Feb. 14th, 2011

juushika: Screen capture of the Farplane from Final Fantasy X: a surreal landscape of waterfalls and flowers. (Anime/Game)
I have lately been a little bit social. This is in part because my wrists are getting incrementally better (although most socializing in my geek life does something or another to set that back a pace—go figure), but this is more than a weekend trend. I have been growing, in my way, bit by bit, more social.

Over the weekend, I played video games with Express (a longtime friend of mine from Second Life). We wanted to play ilomilo but for whatever good goddamned reason (read: there is none) it doesn't have online co-op; we ended up playing Halo together, even though we are both wonderfully awful at that shooting thing. We talked on voice and sprayed bullets in general directions and it was awesome. I've known Express for years and years, and this was the first time that we've ever properly talked, voice to voice. When I met him, back in college and on my way towards dropping out, living in a basement apartment and playing Second Life all day, I never would have considered talking to him on voice. At that time, I was so goddamned scared of people that anything more than online avatars terrified me.

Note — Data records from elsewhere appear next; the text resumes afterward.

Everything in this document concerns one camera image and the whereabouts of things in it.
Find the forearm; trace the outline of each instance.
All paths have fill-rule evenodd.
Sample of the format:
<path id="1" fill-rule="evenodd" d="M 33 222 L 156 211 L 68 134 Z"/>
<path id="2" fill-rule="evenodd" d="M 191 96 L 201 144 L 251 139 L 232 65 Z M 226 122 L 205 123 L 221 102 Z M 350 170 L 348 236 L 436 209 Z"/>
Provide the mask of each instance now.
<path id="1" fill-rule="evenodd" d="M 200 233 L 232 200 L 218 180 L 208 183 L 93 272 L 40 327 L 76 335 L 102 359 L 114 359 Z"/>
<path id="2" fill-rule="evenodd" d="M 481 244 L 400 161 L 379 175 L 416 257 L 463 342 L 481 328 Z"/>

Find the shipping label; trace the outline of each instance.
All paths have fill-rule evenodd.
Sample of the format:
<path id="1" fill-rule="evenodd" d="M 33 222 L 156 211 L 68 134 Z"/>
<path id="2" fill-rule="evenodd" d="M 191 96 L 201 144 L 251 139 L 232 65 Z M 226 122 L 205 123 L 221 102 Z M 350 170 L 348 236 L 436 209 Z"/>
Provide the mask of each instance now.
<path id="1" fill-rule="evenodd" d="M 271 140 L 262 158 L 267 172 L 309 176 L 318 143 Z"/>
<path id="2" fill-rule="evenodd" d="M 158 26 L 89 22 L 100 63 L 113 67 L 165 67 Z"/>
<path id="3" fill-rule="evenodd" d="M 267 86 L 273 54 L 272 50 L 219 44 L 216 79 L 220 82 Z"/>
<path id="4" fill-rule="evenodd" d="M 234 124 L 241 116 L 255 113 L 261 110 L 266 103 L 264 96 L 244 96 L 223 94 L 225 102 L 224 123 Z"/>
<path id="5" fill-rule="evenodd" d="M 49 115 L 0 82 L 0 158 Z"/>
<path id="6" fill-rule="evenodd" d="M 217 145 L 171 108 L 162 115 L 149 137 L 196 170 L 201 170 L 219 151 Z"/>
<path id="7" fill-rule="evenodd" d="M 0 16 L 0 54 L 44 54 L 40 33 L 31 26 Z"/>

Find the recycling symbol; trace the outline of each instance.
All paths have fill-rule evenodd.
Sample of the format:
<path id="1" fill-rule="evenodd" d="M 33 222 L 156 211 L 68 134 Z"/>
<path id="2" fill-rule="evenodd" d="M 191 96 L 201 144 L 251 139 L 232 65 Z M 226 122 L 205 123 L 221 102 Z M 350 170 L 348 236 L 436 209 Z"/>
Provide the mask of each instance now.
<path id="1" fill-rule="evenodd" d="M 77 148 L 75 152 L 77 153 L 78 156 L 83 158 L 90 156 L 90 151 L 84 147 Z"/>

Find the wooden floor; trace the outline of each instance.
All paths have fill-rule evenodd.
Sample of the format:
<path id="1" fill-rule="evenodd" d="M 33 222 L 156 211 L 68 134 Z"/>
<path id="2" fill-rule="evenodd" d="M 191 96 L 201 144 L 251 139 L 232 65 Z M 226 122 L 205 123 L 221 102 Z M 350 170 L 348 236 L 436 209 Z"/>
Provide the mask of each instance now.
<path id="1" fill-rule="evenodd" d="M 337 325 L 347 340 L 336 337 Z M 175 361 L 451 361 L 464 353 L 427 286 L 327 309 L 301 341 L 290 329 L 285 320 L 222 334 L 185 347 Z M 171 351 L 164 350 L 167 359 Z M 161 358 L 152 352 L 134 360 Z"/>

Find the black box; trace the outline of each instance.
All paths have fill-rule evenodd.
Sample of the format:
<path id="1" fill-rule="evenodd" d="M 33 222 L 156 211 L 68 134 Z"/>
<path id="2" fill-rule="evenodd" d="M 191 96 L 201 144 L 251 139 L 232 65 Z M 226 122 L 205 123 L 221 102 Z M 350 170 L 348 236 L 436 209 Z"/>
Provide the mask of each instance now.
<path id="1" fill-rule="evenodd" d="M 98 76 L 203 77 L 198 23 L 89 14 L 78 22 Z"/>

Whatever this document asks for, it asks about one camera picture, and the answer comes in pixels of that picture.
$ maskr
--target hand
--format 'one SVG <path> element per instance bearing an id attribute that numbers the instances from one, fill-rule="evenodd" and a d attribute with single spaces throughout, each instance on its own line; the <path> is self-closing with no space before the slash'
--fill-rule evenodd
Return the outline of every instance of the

Over the weekend I also went to visit my parents and eat French toast. Papa and I took Jamie for a walk and to visit the pet store, and we talked about hacking the Nook Color and his upcoming surgery, and he bought me a mocha for the walk back. Mum and I talked about the creative process and I wish that I could show you the step-by-step of the piece that she's working on because not only is it fascinating, the approach she's taking is making for the best possible, always improving, finished product.

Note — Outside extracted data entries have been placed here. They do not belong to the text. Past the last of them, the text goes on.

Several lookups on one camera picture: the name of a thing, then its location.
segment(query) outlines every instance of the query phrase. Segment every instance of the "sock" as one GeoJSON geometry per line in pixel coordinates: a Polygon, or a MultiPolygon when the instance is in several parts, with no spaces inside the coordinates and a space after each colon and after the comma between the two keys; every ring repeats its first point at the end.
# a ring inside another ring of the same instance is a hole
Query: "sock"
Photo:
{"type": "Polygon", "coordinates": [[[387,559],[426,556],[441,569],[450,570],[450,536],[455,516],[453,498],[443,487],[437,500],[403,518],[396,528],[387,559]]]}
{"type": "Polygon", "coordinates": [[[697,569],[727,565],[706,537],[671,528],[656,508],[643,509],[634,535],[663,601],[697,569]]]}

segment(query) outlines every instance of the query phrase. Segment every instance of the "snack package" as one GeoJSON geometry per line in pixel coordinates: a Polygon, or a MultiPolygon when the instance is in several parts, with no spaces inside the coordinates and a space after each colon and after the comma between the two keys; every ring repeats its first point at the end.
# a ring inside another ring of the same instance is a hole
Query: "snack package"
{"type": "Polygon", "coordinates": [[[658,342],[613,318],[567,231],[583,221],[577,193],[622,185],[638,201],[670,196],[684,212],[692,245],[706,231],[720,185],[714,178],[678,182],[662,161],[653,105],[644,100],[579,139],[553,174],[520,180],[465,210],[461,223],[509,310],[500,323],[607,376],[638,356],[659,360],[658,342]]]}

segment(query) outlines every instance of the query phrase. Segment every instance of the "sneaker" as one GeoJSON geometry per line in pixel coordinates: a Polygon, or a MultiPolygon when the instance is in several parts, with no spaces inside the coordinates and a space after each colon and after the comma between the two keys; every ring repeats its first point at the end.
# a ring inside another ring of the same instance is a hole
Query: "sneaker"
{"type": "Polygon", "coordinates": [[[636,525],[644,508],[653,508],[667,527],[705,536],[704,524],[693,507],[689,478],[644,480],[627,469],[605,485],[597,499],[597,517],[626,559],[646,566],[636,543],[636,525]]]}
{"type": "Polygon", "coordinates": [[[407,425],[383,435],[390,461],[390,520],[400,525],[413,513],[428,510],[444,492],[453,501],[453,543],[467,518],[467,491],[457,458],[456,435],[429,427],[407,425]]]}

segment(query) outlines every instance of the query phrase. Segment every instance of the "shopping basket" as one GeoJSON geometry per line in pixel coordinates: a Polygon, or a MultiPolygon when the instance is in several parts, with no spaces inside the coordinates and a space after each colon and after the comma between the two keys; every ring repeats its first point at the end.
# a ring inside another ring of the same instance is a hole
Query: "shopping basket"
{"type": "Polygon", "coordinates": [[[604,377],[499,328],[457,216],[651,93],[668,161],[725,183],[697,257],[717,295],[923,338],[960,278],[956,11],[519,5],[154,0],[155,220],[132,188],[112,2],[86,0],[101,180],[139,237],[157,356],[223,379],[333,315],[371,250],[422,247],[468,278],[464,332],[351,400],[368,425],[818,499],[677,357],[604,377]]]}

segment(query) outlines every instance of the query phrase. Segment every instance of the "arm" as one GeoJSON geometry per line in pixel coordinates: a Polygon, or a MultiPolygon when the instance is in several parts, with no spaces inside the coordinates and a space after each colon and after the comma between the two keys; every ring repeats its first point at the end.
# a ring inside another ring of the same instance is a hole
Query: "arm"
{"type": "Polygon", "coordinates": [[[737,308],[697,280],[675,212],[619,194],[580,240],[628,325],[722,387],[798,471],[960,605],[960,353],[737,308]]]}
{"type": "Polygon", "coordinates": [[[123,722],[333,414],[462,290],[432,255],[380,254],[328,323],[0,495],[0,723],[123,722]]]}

In the last week or so, I've made another friend on Tumblr—another someone-I-want-to-get-to-know friend, the second such relationship that Tumblr has turned up for me, which ain't bad considering I only went there to natter on to myself about video games. I still don't know any better way to say "hello, let us have a strange and unprecedented personal conversation! oh and also I admire you" than to say just that, but these days I will—and it is still awkward and nerve-wracking but what the hell, it's just the internet: where else can you better take that sort of stupid risk than here?

So it is a weekend trend.

But I also went up to visit Dee. I met Lyz. Express and I have been throwing around tentative, premature plans for a possible vacation for him and a chance to meet for us. And the more of this there is, the more of this I want there to be. Don't get me wrong: I got off of voice with Express and crashed like a crashy thing, because talking is talking is talking and it wears me the fuck out, even if it's just voice, even if it's not in person. But even when I was curling up exhausted in bed I was wondering what other games we could play together, and thinking about how I want to do this more: with him, with others; to play games, and simply to interact with and ... know, not Biblically but as intimately. It is more than a weekend trend.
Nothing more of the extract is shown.